Another coup was pulled off by the Piezo Laboratory, in the form of the surface acoustic wave (SAW) filter made of lithium niobate, which replaced electromagnetic filters in Grundig television sets in 1977 and markedly improved picture and sound quality. Unlike the large, costly 100 kHz filters for telecommunications technology, SAWs were small and inexpensive. Although they quickly became popular, they didn’t make real money until the mobile phone boom took off. "Mobile phones would be unthinkable without SAWs," says Guntersdorfer.

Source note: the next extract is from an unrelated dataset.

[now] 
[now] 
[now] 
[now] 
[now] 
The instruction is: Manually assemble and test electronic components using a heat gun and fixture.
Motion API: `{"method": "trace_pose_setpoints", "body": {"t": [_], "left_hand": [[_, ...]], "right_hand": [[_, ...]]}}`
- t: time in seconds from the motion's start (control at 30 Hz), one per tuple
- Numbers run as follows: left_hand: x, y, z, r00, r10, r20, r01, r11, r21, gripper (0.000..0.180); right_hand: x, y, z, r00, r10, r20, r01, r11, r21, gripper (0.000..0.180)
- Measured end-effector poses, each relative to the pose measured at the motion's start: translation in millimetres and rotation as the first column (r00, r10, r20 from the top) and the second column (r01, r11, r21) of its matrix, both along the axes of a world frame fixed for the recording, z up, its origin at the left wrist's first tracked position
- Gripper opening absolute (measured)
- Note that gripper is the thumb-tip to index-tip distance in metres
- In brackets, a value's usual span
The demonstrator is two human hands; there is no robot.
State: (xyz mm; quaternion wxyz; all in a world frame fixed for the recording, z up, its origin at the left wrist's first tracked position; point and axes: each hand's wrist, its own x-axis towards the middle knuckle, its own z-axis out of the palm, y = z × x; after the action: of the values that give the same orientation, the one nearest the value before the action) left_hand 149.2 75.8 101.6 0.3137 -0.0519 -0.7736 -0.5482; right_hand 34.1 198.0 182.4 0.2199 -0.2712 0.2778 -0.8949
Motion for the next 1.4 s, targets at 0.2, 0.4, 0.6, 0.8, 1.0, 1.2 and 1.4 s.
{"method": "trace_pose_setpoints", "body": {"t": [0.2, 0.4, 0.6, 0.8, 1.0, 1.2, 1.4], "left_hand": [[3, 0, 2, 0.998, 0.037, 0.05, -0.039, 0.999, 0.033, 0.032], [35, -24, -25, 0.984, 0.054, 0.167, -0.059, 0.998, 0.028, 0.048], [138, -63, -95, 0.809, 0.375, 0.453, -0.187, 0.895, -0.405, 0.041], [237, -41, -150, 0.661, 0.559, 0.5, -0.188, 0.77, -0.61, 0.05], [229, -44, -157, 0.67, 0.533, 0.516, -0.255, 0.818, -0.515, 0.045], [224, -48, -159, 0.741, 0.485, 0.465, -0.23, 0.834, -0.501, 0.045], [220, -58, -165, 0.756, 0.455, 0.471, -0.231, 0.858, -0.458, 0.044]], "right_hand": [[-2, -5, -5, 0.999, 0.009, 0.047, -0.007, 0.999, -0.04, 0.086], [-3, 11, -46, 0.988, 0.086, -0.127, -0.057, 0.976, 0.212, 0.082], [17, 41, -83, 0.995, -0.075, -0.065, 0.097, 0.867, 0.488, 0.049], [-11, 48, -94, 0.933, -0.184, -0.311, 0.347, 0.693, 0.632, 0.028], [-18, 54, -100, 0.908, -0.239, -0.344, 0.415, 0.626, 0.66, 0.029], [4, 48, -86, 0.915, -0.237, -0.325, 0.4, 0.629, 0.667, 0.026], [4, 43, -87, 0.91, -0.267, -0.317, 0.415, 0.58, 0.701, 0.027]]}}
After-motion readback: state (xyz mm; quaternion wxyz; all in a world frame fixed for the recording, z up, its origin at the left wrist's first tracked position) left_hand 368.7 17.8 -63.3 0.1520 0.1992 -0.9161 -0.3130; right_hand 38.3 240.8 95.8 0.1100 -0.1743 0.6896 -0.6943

In 1989, the piezo team scored a huge success in automotive engineering with the knock sensor, an electronic ear for the engine that optimizes fuel efficiency. "There are now 40 million engines equipped with Siemens knock sensors worldwide," reports physicist Randolf Mock. Mock considerably advanced the development of the sensor by means of computerized simulations.
Batteryless radio technology is a new development from the "piezo works." By simply pressing a light switch, a piezoelectric energy transducer is able to generate enough energy to transmit a radio signal to the light source. In 2001, Siemens employees founded start-up EnOcean in order to market the invention. In the meantime, other ideas have been implemented, including a tire sensor that works without batteries.
Siemens researchers have also discovered that piezo actuators are good at damping sound, for instance in magnetic resonance tomographs. Because they’re also vibration sensors, they can first register vibrations and then counteract them with the appropriate movement. Therefore, as "Learning Soft Sensors," piezo elements could, in many cases, render other sensors obsolete in the near future. In this capacity, for instance, the actuator in the injection nozzle could provide more information on cylinder pressure. "Piezo has become an important fundamental technology; and no one can predict its outcome," says Kappel.